Your objective |
Word for word, the listing below should be printed again.

-- Opening Marker --

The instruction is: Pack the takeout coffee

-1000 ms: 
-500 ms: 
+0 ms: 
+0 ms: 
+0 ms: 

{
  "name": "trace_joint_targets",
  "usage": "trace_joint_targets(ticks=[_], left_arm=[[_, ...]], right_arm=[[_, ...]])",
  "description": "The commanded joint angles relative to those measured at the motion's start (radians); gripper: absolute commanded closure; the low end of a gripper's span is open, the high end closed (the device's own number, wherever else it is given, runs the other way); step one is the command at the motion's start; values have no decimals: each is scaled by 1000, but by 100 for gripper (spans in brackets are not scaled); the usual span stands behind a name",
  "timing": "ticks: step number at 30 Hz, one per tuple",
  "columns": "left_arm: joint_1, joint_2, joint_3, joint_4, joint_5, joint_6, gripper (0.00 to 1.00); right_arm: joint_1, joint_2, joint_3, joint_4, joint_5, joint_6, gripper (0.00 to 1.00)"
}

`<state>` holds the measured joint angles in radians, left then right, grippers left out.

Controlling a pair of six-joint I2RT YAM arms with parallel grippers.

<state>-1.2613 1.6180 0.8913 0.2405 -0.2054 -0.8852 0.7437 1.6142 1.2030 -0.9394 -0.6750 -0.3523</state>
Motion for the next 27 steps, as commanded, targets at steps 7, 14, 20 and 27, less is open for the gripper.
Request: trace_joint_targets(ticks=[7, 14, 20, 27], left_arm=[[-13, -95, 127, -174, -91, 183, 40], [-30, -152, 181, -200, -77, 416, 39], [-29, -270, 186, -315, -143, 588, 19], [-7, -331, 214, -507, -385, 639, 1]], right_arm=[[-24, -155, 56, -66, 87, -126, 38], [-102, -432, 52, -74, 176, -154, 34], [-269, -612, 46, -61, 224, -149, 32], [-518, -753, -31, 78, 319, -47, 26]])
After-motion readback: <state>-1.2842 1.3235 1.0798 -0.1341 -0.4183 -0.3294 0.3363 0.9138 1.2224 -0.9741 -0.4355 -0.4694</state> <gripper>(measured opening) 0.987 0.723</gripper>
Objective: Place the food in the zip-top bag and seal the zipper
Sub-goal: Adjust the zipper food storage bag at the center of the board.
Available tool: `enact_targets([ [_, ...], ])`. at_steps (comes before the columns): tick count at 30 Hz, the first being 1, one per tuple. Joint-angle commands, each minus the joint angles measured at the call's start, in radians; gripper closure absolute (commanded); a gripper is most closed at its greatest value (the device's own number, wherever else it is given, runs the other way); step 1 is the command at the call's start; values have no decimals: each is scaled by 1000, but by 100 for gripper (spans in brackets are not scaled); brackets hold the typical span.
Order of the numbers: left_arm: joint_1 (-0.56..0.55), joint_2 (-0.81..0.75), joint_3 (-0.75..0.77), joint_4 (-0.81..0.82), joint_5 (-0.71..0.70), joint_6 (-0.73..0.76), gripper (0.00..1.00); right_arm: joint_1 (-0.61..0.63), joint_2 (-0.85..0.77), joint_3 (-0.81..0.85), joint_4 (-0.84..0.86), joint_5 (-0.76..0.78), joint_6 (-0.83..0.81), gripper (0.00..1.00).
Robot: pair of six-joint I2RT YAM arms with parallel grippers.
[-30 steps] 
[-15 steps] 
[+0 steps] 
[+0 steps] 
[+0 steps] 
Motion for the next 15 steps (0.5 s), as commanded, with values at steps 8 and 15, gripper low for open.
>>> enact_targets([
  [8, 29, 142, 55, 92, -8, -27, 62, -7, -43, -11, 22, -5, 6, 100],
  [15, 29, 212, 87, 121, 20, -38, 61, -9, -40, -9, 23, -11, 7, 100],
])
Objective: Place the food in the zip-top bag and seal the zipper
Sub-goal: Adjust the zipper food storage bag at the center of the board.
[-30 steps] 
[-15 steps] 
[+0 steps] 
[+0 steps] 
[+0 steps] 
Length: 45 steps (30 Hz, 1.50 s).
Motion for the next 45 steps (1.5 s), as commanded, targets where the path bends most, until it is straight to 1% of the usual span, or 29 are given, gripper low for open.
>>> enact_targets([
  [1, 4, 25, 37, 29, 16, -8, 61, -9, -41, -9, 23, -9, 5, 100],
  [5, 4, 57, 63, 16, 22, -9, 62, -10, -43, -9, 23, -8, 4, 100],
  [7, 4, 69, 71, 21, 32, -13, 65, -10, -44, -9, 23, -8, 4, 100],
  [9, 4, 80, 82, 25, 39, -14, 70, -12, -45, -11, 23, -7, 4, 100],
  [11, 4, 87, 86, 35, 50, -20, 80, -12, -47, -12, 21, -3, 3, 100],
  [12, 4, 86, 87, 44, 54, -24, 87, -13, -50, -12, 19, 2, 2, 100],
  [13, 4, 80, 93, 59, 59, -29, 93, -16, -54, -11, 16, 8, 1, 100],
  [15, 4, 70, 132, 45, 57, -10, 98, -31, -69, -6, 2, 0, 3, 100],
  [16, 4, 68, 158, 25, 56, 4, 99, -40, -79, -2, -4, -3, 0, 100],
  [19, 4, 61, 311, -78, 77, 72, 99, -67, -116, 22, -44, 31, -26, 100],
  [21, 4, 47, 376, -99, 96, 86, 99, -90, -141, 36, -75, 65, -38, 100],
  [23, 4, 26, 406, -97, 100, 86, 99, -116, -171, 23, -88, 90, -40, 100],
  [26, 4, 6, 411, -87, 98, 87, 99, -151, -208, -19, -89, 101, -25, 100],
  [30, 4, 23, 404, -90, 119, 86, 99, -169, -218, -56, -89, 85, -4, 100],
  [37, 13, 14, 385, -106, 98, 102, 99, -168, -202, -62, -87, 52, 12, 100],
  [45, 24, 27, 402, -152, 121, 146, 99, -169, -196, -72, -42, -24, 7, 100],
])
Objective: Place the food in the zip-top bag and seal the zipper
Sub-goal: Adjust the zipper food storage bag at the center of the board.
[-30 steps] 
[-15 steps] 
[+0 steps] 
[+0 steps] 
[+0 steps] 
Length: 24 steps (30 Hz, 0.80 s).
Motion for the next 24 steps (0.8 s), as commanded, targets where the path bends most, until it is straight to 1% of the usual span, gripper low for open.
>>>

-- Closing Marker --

Solution to this task |
The instruction is: Pack the takeout coffee

-1000 ms: 
-500 ms: 
+0 ms: 
+0 ms: 
+0 ms: 

{
  "name": "trace_joint_targets",
  "usage": "trace_joint_targets(ticks=[_], left_arm=[[_, ...]], right_arm=[[_, ...]])",
  "description": "The commanded joint angles relative to those measured at the motion's start (radians); gripper: absolute commanded closure; the low end of a gripper's span is open, the high end closed (the device's own number, wherever else it is given, runs the other way); step one is the command at the motion's start; values have no decimals: each is scaled by 1000, but by 100 for gripper (spans in brackets are not scaled); the usual span stands behind a name",
  "timing": "ticks: step number at 30 Hz, one per tuple",
  "columns": "left_arm: joint_1, joint_2, joint_3, joint_4, joint_5, joint_6, gripper (0.00 to 1.00); right_arm: joint_1, joint_2, joint_3, joint_4, joint_5, joint_6, gripper (0.00 to 1.00)"
}

`<state>` holds the measured joint angles in radians, left then right, grippers left out.

Controlling a pair of six-joint I2RT YAM arms with parallel grippers.

<state>-1.2613 1.6180 0.8913 0.2405 -0.2054 -0.8852 0.7437 1.6142 1.2030 -0.9394 -0.6750 -0.3523</state>
Motion for the next 27 steps, as commanded, targets at steps 7, 14, 20 and 27, less is open for the gripper.
Request: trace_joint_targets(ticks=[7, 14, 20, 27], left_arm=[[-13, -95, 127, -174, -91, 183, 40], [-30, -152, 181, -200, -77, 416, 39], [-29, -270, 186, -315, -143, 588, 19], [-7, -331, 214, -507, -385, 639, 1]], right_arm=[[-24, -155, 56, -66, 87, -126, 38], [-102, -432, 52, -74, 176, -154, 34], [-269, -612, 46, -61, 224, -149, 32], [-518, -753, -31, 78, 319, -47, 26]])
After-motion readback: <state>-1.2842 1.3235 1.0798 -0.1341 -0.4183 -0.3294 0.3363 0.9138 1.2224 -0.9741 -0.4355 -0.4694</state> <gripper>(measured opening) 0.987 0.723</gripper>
Objective: Place the food in the zip-top bag and seal the zipper
Sub-goal: Adjust the zipper food storage bag at the center of the board.
Available tool: `enact_targets([ [_, ...], ])`. at_steps (comes before the columns): tick count at 30 Hz, the first being 1, one per tuple. Joint-angle commands, each minus the joint angles measured at the call's start, in radians; gripper closure absolute (commanded); a gripper is most closed at its greatest value (the device's own number, wherever else it is given, runs the other way); step 1 is the command at the call's start; values have no decimals: each is scaled by 1000, but by 100 for gripper (spans in brackets are not scaled); brackets hold the typical span.
Order of the numbers: left_arm: joint_1 (-0.56..0.55), joint_2 (-0.81..0.75), joint_3 (-0.75..0.77), joint_4 (-0.81..0.82), joint_5 (-0.71..0.70), joint_6 (-0.73..0.76), gripper (0.00..1.00); right_arm: joint_1 (-0.61..0.63), joint_2 (-0.85..0.77), joint_3 (-0.81..0.85), joint_4 (-0.84..0.86), joint_5 (-0.76..0.78), joint_6 (-0.83..0.81), gripper (0.00..1.00).
Robot: pair of six-joint I2RT YAM arms with parallel grippers.
[-30 steps] 
[-15 steps] 
[+0 steps] 
[+0 steps] 
[+0 steps] 
Motion for the next 15 steps (0.5 s), as commanded, with values at steps 8 and 15, gripper low for open.
>>> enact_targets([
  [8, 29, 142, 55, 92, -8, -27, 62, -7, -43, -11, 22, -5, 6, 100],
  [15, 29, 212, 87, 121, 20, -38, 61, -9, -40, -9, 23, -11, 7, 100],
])
Objective: Place the food in the zip-top bag and seal the zipper
Sub-goal: Adjust the zipper food storage bag at the center of the board.
[-30 steps] 
[-15 steps] 
[+0 steps] 
[+0 steps] 
[+0 steps] 
Length: 45 steps (30 Hz, 1.50 s).
Motion for the next 45 steps (1.5 s), as commanded, targets where the path bends most, until it is straight to 1% of the usual span, or 29 are given, gripper low for open.
>>> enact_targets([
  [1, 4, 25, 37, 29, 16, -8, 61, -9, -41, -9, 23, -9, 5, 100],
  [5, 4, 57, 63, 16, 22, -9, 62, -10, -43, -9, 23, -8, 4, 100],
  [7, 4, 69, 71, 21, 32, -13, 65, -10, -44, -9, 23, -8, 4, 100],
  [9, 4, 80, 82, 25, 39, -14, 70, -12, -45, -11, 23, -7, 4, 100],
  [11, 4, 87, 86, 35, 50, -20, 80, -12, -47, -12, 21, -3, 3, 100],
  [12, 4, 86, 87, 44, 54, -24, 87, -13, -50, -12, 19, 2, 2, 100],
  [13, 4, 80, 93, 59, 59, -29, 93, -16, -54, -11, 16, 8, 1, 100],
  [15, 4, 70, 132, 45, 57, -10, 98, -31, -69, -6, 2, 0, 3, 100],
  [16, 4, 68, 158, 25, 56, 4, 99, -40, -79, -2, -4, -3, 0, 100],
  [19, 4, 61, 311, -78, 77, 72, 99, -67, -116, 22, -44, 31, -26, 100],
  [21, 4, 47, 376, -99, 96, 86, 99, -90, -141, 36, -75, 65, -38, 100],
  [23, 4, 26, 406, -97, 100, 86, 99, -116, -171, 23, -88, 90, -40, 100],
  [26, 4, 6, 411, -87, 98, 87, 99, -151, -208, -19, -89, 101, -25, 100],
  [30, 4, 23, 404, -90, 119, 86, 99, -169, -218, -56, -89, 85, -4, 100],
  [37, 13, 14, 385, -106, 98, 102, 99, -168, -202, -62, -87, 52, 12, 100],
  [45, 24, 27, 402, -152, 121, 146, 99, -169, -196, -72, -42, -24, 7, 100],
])
Objective: Place the food in the zip-top bag and seal the zipper
Sub-goal: Adjust the zipper food storage bag at the center of the board.
[-30 steps] 
[-15 steps] 
[+0 steps] 
[+0 steps] 
[+0 steps] 
Length: 24 steps (30 Hz, 0.80 s).
Motion for the next 24 steps (0.8 s), as commanded, targets where the path bends most, until it is straight to 1% of the usual span, gripper low for open.
>>>

Output for this exercise is now complete.